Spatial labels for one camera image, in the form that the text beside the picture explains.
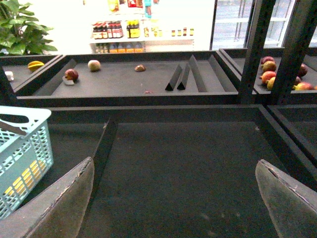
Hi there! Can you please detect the brown basket handle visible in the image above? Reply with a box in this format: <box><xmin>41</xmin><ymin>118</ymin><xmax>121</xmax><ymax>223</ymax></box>
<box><xmin>0</xmin><ymin>121</ymin><xmax>27</xmax><ymax>136</ymax></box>

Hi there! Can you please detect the black metal shelf post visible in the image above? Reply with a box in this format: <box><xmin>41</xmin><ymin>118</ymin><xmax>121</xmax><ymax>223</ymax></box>
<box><xmin>238</xmin><ymin>0</ymin><xmax>275</xmax><ymax>104</ymax></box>

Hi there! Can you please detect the dark red round fruit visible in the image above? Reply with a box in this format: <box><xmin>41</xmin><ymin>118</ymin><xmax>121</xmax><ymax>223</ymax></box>
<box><xmin>64</xmin><ymin>68</ymin><xmax>79</xmax><ymax>82</ymax></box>

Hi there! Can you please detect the black triangular divider left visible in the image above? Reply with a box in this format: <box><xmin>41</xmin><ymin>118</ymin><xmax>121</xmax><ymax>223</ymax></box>
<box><xmin>165</xmin><ymin>65</ymin><xmax>182</xmax><ymax>91</ymax></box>

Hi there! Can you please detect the brown small fruit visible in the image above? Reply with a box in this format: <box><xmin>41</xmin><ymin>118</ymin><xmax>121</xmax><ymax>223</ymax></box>
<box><xmin>134</xmin><ymin>64</ymin><xmax>146</xmax><ymax>72</ymax></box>

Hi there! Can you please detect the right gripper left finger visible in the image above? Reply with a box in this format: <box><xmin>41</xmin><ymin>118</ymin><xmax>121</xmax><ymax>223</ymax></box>
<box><xmin>0</xmin><ymin>157</ymin><xmax>95</xmax><ymax>238</ymax></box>

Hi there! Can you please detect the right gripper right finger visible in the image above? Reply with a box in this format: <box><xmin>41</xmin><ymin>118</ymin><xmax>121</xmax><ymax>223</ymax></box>
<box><xmin>255</xmin><ymin>160</ymin><xmax>317</xmax><ymax>238</ymax></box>

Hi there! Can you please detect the white supermarket goods shelf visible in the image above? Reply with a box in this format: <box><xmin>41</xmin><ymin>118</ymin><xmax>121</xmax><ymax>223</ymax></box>
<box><xmin>89</xmin><ymin>0</ymin><xmax>195</xmax><ymax>54</ymax></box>

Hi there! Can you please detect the black triangular divider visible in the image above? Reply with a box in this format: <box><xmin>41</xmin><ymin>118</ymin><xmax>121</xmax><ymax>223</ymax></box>
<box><xmin>165</xmin><ymin>65</ymin><xmax>182</xmax><ymax>91</ymax></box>
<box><xmin>177</xmin><ymin>63</ymin><xmax>190</xmax><ymax>90</ymax></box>

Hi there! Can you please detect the black triangular divider right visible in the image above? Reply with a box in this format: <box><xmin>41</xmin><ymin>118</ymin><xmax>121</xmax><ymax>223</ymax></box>
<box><xmin>177</xmin><ymin>63</ymin><xmax>190</xmax><ymax>90</ymax></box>

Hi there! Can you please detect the yellow star fruit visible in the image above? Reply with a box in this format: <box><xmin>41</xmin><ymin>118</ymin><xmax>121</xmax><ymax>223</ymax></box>
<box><xmin>27</xmin><ymin>60</ymin><xmax>45</xmax><ymax>72</ymax></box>

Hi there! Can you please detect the green potted plant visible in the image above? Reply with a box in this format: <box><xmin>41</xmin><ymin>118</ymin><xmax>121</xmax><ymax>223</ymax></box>
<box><xmin>0</xmin><ymin>0</ymin><xmax>57</xmax><ymax>56</ymax></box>

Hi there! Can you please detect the pile of mangoes on tray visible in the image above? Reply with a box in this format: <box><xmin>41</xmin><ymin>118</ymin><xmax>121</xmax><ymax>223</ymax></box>
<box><xmin>260</xmin><ymin>56</ymin><xmax>317</xmax><ymax>91</ymax></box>

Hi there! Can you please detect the light blue plastic basket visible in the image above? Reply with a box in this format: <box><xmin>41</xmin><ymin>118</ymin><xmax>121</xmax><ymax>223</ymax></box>
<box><xmin>0</xmin><ymin>106</ymin><xmax>53</xmax><ymax>219</ymax></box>

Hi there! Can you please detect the orange mango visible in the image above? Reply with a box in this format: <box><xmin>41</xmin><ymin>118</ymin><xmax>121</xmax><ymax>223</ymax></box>
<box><xmin>3</xmin><ymin>161</ymin><xmax>47</xmax><ymax>196</ymax></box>

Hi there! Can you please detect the pale green round fruit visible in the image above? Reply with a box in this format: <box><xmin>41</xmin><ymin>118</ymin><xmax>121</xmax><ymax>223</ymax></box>
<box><xmin>88</xmin><ymin>59</ymin><xmax>101</xmax><ymax>72</ymax></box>

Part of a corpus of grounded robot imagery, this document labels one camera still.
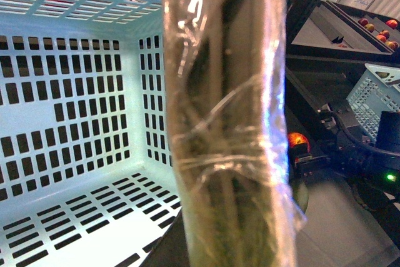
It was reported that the grey basket handle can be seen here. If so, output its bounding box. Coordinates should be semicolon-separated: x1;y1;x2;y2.
162;0;304;266

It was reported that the light blue plastic basket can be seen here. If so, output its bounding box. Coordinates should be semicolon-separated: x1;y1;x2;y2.
1;0;180;266

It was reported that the red apple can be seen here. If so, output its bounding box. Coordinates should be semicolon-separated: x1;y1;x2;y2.
287;132;311;152

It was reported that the black braided cable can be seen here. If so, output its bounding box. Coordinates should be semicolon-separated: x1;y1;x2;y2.
317;109;400;157

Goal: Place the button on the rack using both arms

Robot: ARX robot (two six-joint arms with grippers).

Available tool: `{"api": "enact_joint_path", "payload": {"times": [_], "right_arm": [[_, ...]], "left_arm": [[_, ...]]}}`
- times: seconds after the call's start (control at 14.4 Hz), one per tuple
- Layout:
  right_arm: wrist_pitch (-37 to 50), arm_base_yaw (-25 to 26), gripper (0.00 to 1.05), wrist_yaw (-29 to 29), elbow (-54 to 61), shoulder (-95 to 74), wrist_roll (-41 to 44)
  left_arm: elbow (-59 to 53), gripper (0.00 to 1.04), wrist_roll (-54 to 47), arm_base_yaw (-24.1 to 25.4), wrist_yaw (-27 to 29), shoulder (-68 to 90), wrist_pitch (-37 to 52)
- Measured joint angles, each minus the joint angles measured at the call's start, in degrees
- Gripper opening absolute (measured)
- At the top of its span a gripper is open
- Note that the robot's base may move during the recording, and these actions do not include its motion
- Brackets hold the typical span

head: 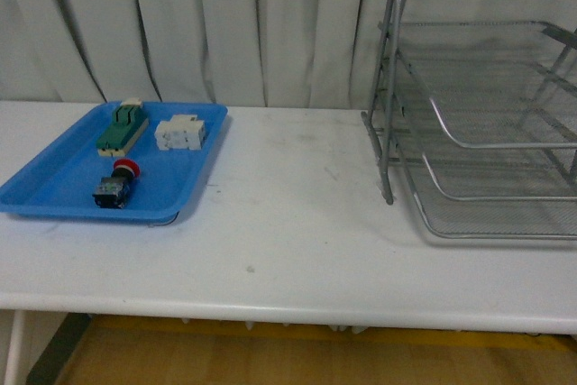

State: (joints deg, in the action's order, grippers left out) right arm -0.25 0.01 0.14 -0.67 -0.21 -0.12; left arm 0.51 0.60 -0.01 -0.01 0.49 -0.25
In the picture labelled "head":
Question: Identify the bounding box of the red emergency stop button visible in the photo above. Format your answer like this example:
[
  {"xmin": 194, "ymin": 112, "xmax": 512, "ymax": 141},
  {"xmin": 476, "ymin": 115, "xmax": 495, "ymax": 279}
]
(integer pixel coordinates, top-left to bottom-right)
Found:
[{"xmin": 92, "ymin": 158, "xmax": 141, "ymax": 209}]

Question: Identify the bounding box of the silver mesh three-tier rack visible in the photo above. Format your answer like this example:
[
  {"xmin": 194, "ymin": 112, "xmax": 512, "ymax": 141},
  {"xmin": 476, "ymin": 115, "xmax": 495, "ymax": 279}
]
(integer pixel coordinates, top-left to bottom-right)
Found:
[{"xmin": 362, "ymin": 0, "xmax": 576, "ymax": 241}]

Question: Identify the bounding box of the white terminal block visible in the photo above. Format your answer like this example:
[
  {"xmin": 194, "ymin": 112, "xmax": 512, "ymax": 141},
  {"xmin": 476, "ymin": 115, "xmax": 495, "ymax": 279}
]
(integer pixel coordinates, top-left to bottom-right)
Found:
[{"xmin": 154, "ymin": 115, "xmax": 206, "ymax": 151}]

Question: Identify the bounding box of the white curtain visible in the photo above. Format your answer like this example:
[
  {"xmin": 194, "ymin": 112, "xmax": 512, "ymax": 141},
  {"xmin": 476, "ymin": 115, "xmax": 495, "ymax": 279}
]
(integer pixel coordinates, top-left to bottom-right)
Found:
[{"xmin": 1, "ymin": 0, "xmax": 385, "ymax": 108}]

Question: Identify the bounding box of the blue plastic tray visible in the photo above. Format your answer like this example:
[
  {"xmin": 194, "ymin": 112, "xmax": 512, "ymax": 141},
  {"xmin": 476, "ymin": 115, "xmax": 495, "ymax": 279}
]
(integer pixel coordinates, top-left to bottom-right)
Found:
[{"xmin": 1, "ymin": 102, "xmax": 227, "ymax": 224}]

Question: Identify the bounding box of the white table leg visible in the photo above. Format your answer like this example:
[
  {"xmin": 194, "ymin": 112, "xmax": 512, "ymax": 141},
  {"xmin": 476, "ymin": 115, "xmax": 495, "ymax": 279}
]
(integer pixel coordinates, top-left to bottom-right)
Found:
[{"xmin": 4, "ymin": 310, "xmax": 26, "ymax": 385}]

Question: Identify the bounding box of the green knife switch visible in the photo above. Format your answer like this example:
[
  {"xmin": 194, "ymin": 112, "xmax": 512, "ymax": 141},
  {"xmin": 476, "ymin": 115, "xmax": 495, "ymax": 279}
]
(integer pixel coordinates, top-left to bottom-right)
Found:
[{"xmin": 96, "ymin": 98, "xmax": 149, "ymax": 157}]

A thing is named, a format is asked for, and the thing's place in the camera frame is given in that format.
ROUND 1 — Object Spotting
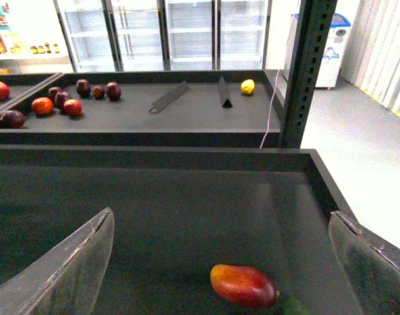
____
**WORK TASK**
For this exercise, reproduce exactly the lines of the records above from the one with "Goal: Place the" up to and including the one with "In the picture", without pictures.

**WORKED SOLUTION**
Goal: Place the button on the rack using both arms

Robot: ARX robot (two six-joint arms with grippers).

Available tool: `{"api": "enact_joint_path", "payload": {"times": [_], "right_arm": [[_, ...]], "left_arm": [[_, ...]]}}`
- times: seconds after the call's start (control at 14.4 Hz), one per tuple
- Layout:
  right_arm: wrist_pitch (-37 to 50), arm_base_yaw (-25 to 26), gripper (0.00 to 1.05), wrist_yaw (-29 to 29), elbow (-54 to 61), shoulder (-95 to 74), wrist_roll (-41 to 44)
  left_arm: elbow (-59 to 53), gripper (0.00 to 1.04), wrist_roll (-54 to 47), arm_base_yaw (-24.1 to 25.4), wrist_yaw (-27 to 29), shoulder (-68 to 90), wrist_pitch (-37 to 52)
- Measured joint angles, each minus the joint angles measured at the call's start, in degrees
- Gripper opening absolute (measured)
- At the top of its span a gripper is open
- Note that the robot's base may move during the recording, and these actions do not include its motion
- Brackets hold the typical span

head: 

State: (joints deg, in the action's order, grippers left out) right arm -0.25 0.01 0.14 -0.67 -0.21 -0.12; left arm 0.51 0.60 -0.01 -0.01 0.49 -0.25
In the picture labelled "head":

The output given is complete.